Contrary to previous studies [14,26,29,30], in our study population induction of labor was not statistically correlated with an increased risk of uterine rupture. In our population, even a low Bishop score appears to be associated with an increased risk of uterine rupture or dehiscence. In fact, patients who reported uterine rupture/dehiscence had a median Bishop score on admission of 2 points.
In conclusion, this present study confirms, first of all, the success rate of TOLAC. Even more the reassuring information that emerges from the collected data collected indicates the extreme safety of the trial of labor, not only because of the VBAC outcome, but also in the case of the onset of the most feared complication in this patient population, namely a rupture of the uterus.

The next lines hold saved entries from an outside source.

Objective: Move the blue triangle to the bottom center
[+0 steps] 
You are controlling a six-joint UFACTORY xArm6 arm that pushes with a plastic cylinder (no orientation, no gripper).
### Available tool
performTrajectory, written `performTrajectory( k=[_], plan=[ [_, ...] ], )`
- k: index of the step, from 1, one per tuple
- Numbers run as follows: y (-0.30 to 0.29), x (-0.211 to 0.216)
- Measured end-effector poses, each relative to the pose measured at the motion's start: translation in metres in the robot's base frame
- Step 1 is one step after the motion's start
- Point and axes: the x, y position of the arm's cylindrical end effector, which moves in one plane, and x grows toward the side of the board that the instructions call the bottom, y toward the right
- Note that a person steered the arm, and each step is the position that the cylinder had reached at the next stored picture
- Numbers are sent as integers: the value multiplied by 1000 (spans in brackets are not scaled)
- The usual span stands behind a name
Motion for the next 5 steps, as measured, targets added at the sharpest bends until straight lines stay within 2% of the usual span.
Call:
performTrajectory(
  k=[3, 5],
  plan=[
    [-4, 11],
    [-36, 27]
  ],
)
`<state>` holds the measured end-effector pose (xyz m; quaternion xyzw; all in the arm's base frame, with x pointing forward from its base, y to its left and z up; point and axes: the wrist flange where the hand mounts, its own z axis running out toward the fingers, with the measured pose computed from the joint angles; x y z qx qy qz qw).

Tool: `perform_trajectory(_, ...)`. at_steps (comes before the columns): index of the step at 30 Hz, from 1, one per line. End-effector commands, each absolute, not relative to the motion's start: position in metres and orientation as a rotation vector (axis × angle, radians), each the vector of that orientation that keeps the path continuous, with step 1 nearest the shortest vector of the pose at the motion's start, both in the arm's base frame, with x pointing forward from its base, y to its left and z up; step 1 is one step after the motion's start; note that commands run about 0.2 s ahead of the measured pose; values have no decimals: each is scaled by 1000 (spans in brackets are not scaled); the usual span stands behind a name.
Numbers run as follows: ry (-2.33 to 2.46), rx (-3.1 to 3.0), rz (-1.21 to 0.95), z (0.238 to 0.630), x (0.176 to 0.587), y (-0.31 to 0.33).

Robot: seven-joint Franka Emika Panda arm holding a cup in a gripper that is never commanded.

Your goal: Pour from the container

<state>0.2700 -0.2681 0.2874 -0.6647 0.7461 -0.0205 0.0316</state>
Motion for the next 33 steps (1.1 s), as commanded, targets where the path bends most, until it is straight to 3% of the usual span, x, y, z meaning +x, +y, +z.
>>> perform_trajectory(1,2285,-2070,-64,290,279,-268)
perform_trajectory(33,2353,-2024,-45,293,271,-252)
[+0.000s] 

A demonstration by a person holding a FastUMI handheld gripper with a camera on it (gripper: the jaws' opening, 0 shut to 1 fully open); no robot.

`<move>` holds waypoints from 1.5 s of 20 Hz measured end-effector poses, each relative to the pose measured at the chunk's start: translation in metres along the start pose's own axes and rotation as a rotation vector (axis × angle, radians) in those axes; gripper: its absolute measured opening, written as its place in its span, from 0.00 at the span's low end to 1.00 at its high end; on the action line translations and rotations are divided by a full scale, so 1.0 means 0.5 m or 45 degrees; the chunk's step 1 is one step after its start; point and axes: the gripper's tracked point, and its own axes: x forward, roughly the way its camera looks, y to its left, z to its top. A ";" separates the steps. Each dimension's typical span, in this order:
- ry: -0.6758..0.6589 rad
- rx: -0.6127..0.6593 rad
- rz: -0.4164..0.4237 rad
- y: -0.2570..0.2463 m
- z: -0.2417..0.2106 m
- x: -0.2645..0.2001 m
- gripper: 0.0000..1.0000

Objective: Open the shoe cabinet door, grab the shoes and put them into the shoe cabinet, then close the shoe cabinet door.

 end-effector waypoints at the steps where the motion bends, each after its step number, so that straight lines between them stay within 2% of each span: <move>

Although a high rate of uterine dehiscence and rupture was observed, the absence of serious outcomes, both maternal and perinatal, recorded in the study population is certainly an encouraging finding that favors an increased use of TOLAC in candidate patients.
The main limitation of the study was the small sample size. In addition, we must consider that, although Bishop's score is the most widely used tool for the evaluation of the chances of vaginal delivery, it remains a subjective method with considerable operational variability, that not always is reliably replicated.